Manny Ruiz, 53, has been restoring vintage neon signs out of his east Austin garage for 17 years. He’s got permanent neon pink stain under the cuticle of his left thumb, a scar across his right forearm from a broken tube that popped when he was fixing a 1960s Whataburger sign, and a rule he’s stuck to for 8 years: no getting involved with anyone who lives within a three block radius. The rule came right after his ex-wife left him for a guy who sold luxury condos and wore shoes that didn’t have a permanent coat of electrical grease on the soles, and Manny’s been fine with it, mostly. He spends his nights drinking Modelo at the dive bar down the street, listens to old Tejano tapes while he solders, and only talks to his neighbors when they complain about the faint hum of his sign testing rig running after 9 PM.

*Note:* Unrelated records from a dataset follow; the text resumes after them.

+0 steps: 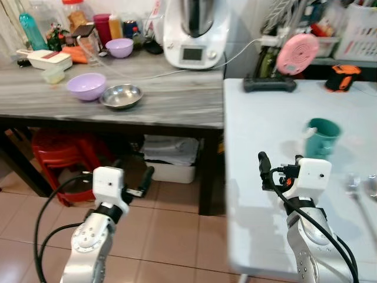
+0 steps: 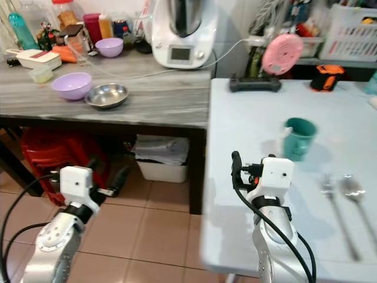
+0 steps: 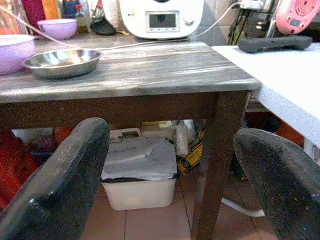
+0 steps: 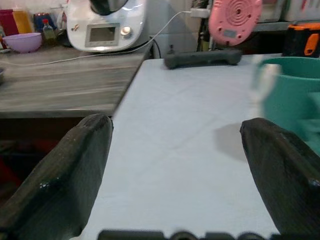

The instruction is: Setting the table

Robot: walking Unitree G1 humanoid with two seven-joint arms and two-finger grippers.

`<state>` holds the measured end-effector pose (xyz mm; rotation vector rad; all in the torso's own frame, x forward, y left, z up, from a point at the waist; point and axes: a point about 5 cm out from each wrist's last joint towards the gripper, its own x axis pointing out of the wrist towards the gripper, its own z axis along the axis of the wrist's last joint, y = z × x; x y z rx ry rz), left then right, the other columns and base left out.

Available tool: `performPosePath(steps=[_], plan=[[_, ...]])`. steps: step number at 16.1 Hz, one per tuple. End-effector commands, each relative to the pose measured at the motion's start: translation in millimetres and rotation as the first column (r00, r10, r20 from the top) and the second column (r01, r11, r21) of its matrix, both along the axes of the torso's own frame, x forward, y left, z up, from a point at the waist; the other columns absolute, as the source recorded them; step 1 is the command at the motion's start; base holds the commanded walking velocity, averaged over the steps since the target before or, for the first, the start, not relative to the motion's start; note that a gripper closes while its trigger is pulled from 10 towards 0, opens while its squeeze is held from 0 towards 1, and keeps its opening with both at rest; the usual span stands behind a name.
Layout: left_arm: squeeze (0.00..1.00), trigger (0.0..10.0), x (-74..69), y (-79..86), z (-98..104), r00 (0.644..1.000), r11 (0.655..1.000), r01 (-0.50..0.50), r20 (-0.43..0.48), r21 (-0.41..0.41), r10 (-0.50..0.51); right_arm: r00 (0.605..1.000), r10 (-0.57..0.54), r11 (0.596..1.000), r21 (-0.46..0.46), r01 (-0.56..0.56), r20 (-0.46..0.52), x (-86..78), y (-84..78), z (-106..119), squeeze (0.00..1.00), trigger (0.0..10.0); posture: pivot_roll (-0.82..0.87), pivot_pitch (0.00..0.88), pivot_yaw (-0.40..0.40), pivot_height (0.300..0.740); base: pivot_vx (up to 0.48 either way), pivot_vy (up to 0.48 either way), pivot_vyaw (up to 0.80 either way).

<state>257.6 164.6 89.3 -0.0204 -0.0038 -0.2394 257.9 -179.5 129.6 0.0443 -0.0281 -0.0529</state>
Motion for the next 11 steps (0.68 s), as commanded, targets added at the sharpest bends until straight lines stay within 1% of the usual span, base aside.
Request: performPosePath(steps=[1,4,5,6,8,10,11], plan=[[0.00,10.0,0.5,-5.6,2.6,1.000,1.000,0.022,0.010,-0.009,-0.022,1.000,-0.010,1.000,-0.006,0.010,0.000,0.2,-4.4,0.4,0.00,10.0,-0.06,0.000,0.055,0.740,0.000,-0.431,0.00],[0.00,10.0,0.0,-4.6,1.9,1.000,1.000,0.020,0.010,-0.005,-0.019,1.000,-0.011,1.000,-0.010,0.011,0.001,0.3,-6.0,0.8,0.00,10.0,-0.07,0.000,0.053,0.740,0.000,-0.406,0.00],[0.00,10.0,0.0,-3.3,1.6,1.000,1.000,0.006,0.004,-0.028,-0.006,1.000,-0.012,1.000,-0.012,0.012,0.001,0.1,-6.5,0.9,0.00,10.0,-0.07,0.000,0.052,0.740,0.000,0.000,0.00],[0.00,10.0,0.0,-2.2,1.1,1.000,1.000,-0.001,0.001,-0.031,0.001,1.000,-0.012,1.000,-0.013,0.012,0.001,0.0,-6.6,0.9,0.00,10.0,-0.07,0.000,0.052,0.740,0.000,0.000,0.00],[0.00,10.0,-0.3,-1.0,0.2,1.000,1.000,0.007,-0.002,-0.013,-0.007,1.000,-0.010,1.000,-0.015,0.010,0.000,-0.9,-6.6,1.3,0.00,10.0,-0.07,0.000,0.052,0.740,0.000,0.000,0.00],[0.00,10.0,-2.7,-2.8,0.3,0.999,0.999,0.052,-0.004,0.000,-0.052,1.000,-0.008,1.000,-0.028,0.008,-0.014,-2.9,-6.9,-0.2,0.00,10.0,-0.07,0.000,0.052,0.740,0.000,0.000,0.00],[0.00,10.0,-4.6,-3.4,-0.6,0.998,0.998,0.066,-0.014,-0.007,-0.066,1.000,-0.006,1.000,-0.027,0.005,-0.019,-4.1,-6.4,-1.2,0.00,10.0,-0.07,0.000,0.051,0.740,0.000,0.000,0.00]])
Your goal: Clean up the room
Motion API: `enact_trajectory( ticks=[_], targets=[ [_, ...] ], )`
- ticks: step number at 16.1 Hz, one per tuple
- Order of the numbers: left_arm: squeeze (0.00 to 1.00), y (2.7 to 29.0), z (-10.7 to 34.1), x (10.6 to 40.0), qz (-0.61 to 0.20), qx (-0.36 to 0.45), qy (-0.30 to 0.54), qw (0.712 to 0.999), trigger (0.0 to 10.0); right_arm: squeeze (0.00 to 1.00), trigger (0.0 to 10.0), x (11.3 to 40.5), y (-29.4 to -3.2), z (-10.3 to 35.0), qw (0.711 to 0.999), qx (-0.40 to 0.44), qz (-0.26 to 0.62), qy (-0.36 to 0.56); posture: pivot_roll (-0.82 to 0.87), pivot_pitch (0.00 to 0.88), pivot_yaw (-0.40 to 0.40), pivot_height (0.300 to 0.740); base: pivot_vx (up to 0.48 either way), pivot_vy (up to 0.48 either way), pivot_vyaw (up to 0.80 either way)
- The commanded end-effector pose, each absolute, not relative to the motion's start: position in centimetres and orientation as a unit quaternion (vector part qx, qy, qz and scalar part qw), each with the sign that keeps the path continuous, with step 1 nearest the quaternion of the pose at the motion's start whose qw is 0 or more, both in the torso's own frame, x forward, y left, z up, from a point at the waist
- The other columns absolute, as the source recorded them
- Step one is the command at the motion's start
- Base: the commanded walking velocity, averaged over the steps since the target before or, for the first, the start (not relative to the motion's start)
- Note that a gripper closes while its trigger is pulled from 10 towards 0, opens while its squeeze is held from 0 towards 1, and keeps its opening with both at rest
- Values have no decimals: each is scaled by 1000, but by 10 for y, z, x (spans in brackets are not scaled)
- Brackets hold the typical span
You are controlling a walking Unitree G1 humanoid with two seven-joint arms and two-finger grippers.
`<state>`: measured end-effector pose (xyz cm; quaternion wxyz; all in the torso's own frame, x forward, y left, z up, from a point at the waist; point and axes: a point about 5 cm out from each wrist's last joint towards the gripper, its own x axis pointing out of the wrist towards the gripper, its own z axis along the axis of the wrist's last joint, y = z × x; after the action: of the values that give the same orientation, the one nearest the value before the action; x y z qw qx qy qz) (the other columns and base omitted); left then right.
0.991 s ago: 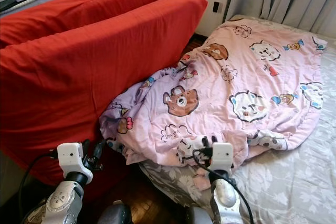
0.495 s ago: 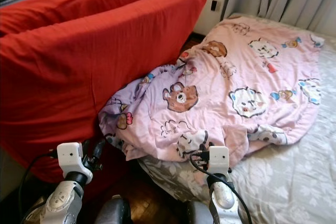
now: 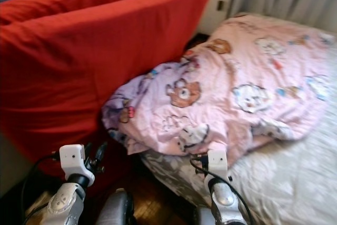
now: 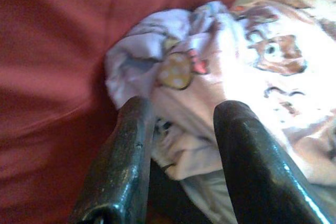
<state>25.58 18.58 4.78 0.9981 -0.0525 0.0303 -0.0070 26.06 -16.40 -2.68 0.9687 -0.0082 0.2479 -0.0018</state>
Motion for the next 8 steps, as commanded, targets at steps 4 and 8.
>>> enact_trajectory(
  ticks=[4,8],
  targets=[
    [0,190,56,258,-9,-48,20,999,10000,0,10000,265,-167,-33,943,55,-64,322,76,130,30,635,0,0,0],
    [0,195,60,255,-8,-39,18,999,10000,1000,10000,260,-171,-39,922,125,-117,348,119,161,43,635,0,0,0]
  ],
)
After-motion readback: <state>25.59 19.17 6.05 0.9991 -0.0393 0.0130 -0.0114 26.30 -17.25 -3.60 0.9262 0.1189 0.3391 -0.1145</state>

The August block party is the last place he wants to be, but the taco truck parked at the end of the block is run by his cousin, and he owed him a favor for helping haul a 12-foot tall motel sign out of a junkyard last month. He’s leaning against an oak tree, paper plate of al pastor tacos in one hand, cold beer in the other, when he spots her. Clara, his new next door neighbor, moved in two weeks prior, elementary school art teacher, the kind of woman who plants sunflowers along the fence line and leaves handwritten thank you notes on the mailboxes of everyone who helped her unload her moving truck. He’s avoided her like the plague so far, partially because the group of retired ladies down the street already cornered him three times to tease him about “finally having a pretty single lady next door”, and partially because one look at her sun-bleached linen dresses and paint-stained overalls made his chest feel tight, like he was 16 again and too nervous to ask the homecoming queen to dance.

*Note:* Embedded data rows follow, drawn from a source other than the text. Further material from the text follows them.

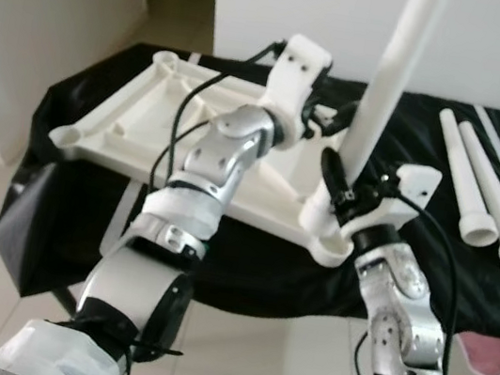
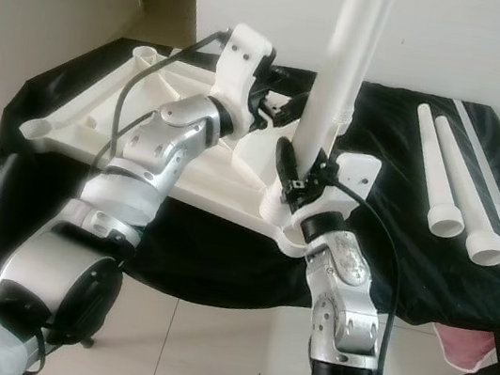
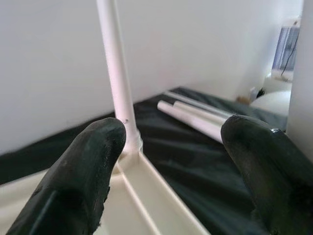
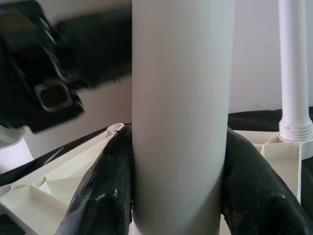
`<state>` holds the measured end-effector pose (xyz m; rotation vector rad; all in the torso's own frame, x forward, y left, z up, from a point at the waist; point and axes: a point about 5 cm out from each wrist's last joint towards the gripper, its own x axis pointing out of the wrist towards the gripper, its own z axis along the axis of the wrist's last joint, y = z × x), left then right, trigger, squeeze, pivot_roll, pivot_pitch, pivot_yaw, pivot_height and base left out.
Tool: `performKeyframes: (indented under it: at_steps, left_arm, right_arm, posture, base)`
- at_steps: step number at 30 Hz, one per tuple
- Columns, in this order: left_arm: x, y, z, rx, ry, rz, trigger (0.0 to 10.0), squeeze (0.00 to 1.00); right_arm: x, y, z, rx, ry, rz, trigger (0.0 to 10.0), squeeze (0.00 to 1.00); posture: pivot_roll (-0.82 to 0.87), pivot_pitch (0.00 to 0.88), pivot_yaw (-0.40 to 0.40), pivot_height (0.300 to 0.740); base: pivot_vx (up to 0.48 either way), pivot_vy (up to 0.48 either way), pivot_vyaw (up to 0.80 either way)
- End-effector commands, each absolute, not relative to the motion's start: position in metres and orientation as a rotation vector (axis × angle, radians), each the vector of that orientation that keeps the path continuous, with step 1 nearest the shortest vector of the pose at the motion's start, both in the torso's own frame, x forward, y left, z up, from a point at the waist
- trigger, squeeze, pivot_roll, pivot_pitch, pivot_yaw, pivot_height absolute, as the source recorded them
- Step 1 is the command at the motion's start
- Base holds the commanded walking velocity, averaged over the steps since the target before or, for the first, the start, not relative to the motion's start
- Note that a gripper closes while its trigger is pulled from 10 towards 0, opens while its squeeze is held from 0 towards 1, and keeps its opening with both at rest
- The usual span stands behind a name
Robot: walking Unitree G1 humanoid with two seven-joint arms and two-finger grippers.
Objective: Building children table
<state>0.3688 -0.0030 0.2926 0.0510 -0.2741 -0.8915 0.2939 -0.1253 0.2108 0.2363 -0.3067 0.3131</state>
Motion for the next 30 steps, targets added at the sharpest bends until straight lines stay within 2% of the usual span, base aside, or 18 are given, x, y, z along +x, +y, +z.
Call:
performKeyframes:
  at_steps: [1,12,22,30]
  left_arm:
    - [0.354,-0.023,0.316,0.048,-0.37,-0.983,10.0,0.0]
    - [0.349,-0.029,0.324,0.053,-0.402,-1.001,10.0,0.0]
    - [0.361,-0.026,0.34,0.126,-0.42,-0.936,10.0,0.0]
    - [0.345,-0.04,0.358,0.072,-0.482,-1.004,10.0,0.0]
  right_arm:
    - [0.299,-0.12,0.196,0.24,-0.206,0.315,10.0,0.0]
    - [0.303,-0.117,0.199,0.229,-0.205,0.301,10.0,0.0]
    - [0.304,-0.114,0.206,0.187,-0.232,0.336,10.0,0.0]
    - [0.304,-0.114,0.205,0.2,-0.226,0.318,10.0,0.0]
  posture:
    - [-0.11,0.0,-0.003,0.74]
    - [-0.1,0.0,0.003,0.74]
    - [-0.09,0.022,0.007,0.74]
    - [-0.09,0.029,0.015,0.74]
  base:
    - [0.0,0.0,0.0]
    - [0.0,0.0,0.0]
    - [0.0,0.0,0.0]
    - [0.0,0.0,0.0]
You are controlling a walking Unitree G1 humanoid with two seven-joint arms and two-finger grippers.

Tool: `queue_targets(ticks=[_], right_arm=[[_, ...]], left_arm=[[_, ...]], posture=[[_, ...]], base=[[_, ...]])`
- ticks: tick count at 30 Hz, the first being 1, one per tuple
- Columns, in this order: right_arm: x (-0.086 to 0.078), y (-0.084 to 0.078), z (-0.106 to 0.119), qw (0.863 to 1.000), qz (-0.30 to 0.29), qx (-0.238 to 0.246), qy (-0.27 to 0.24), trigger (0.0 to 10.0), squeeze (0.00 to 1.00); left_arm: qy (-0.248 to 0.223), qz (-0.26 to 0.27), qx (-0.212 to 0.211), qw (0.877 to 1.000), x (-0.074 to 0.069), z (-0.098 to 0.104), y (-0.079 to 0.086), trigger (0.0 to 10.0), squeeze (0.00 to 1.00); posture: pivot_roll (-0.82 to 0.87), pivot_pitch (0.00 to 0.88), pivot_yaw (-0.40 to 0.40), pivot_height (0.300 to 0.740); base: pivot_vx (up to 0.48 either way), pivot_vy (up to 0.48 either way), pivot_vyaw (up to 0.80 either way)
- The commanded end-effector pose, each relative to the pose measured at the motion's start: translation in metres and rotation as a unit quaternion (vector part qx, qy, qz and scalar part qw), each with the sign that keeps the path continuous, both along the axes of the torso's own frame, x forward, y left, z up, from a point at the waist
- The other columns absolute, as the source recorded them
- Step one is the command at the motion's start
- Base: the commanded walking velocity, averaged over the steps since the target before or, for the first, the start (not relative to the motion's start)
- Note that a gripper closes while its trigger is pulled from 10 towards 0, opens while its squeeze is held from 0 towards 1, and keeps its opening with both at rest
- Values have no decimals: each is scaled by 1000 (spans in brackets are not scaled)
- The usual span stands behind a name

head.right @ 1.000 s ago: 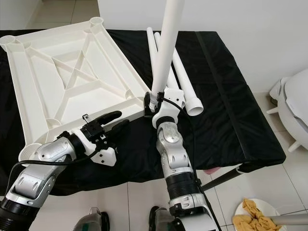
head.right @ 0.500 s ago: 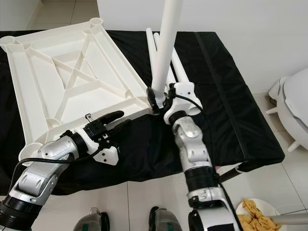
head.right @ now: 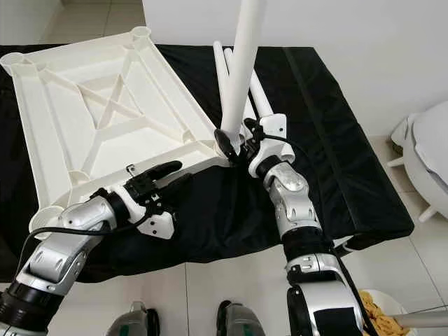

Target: Building children table

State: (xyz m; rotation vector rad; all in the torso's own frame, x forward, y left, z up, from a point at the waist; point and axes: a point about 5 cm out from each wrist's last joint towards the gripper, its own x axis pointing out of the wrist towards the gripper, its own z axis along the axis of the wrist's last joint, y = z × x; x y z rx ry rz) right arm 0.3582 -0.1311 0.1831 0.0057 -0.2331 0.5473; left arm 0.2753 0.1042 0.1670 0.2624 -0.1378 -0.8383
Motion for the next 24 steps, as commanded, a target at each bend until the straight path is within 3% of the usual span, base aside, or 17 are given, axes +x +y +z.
queue_targets(ticks=[1, 2, 3, 4, 5, 6, 11, 12, 16, 24], right_arm=[[0, -2, -2, 1000, 5, 4, 1, 10000, 0], [0, -2, -2, 1000, 5, 4, 1, 10000, 0], [0, -3, 0, 1000, 8, 5, -4, 10000, 0], [0, -3, 0, 1000, 8, 5, -4, 10000, 0], [0, -3, 0, 1000, 9, 6, -6, 10000, 0], [0, -4, 0, 1000, 10, 6, -7, 10000, 0], [-1, -7, 1, 1000, 12, 10, -13, 10000, 0], [-1, -7, 2, 1000, 12, 10, -16, 10000, 0], [-3, -10, 3, 1000, 14, 10, -19, 10000, 0], [-12, -20, 8, 999, 11, 18, -34, 10000, 0]], left_arm=[[15, -36, 16, 999, -2, -5, -5, 10000, 0], [15, -36, 16, 999, -2, -5, -5, 10000, 0], [23, -43, 17, 999, -1, -6, -5, 10000, 298], [23, -43, 17, 999, -1, -6, -5, 10000, 298], [25, -43, 20, 999, 0, -6, -5, 10000, 976], [30, -44, 21, 998, 1, -7, -5, 10000, 1000], [27, -40, 48, 998, 7, -9, -6, 10000, 1000], [32, -37, 54, 997, 10, -10, -6, 10000, 0], [43, -36, 69, 996, 14, -14, -6, 10000, 0], [83, 1, 146, 986, 31, -29, -6, 10000, 0]], posture=[[31, 105, -38, 740], [31, 105, -38, 740], [29, 110, -34, 740], [29, 110, -34, 740], [28, 110, -32, 740], [26, 111, -30, 740], [20, 115, -23, 740], [17, 116, -20, 740], [11, 118, -14, 740], [-16, 124, 8, 740]], base=[[0, 0, 0], [0, 0, 0], [0, 0, 0], [0, 0, 0], [0, 0, 0], [0, 0, 0], [0, 0, 0], [0, 0, 0], [0, 0, 0], [0, 0, 0]])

She’s laughing at something the PTA president says, holding a frozen margarita in a plastic cup, and Manny’s about to slip back to his garage when she spots him. She waves, bright and unselfconscious, and starts walking over before he can pretend he didn’t see her. He panics, tilts his beer a little too far, and spills a good three ounces of it down the front of his worn denim jeans. “Shit,” he mutters, wiping at the stain with the back of his hand, right as she stops in front of him, close enough that he can smell coconut sunscreen and the lime rind in her drink.

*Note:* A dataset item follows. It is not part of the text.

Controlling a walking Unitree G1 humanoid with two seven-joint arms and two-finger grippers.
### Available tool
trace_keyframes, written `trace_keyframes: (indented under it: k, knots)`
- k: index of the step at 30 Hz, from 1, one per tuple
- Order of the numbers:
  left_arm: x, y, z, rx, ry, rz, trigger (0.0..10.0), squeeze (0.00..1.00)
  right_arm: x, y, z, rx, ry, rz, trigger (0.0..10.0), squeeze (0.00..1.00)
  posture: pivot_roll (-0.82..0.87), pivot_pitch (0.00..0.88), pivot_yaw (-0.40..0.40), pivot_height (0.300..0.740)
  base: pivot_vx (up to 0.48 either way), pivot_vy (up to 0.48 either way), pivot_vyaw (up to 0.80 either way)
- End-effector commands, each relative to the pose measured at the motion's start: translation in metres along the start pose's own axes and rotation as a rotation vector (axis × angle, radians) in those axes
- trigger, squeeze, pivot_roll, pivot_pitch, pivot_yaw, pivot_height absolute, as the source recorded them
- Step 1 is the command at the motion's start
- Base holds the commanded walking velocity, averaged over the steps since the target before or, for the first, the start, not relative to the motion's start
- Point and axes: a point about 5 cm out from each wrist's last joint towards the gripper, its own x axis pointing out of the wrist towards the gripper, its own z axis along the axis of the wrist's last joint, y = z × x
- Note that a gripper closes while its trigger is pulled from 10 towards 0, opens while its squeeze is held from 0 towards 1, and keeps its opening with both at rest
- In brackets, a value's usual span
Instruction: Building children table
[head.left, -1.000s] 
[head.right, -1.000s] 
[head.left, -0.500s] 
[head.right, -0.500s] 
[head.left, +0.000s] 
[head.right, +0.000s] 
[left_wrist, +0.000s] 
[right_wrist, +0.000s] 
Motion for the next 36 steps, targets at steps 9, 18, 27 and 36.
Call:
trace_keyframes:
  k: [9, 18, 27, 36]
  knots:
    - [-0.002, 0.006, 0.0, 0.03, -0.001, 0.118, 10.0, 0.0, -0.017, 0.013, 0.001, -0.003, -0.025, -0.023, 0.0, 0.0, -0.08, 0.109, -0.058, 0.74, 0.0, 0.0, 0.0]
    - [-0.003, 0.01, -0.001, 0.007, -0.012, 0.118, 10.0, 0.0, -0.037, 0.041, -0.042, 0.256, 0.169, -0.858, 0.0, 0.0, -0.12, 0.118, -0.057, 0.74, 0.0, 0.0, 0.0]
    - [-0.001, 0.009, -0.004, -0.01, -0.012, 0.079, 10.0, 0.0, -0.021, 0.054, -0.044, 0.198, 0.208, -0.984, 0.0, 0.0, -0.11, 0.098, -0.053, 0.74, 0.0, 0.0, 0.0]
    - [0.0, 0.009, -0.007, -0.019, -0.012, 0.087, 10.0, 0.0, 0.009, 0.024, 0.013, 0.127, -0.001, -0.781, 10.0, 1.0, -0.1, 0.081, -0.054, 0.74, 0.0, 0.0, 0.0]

“Looks like you needed that more than your pants,” she says, grinning, and pulls a crumpled paper napkin out of her shorts pocket, holding it out to him. When he reaches for it, their fingers brush, and Manny feels a jolt go up his arm, sharp and warm, like the little shock he gets when he touches a live wire he forgot to turn off. Her fingers are calloused too, he notices, rough at the tips from holding paint brushes and carving clay with her students. He mumbles a thanks, dabs at the beer stain, and prays his face isn’t as red as it feels.
She leans against the tree next to him, shoulder almost brushing his, and nods toward his garage, half visible behind the oak’s branches. “I saw the neon Pink Panther sign you had propped up by your door yesterday,” she says, raising her voice a little over the mariachi band that just started playing at the other end of the block. “I found a beat up 1970s Dr Pepper sign at a thrift store last month, half the tubes are broken, I was wondering if you’d be willing to take a look at it for my classroom. The kids go crazy for retro stuff.”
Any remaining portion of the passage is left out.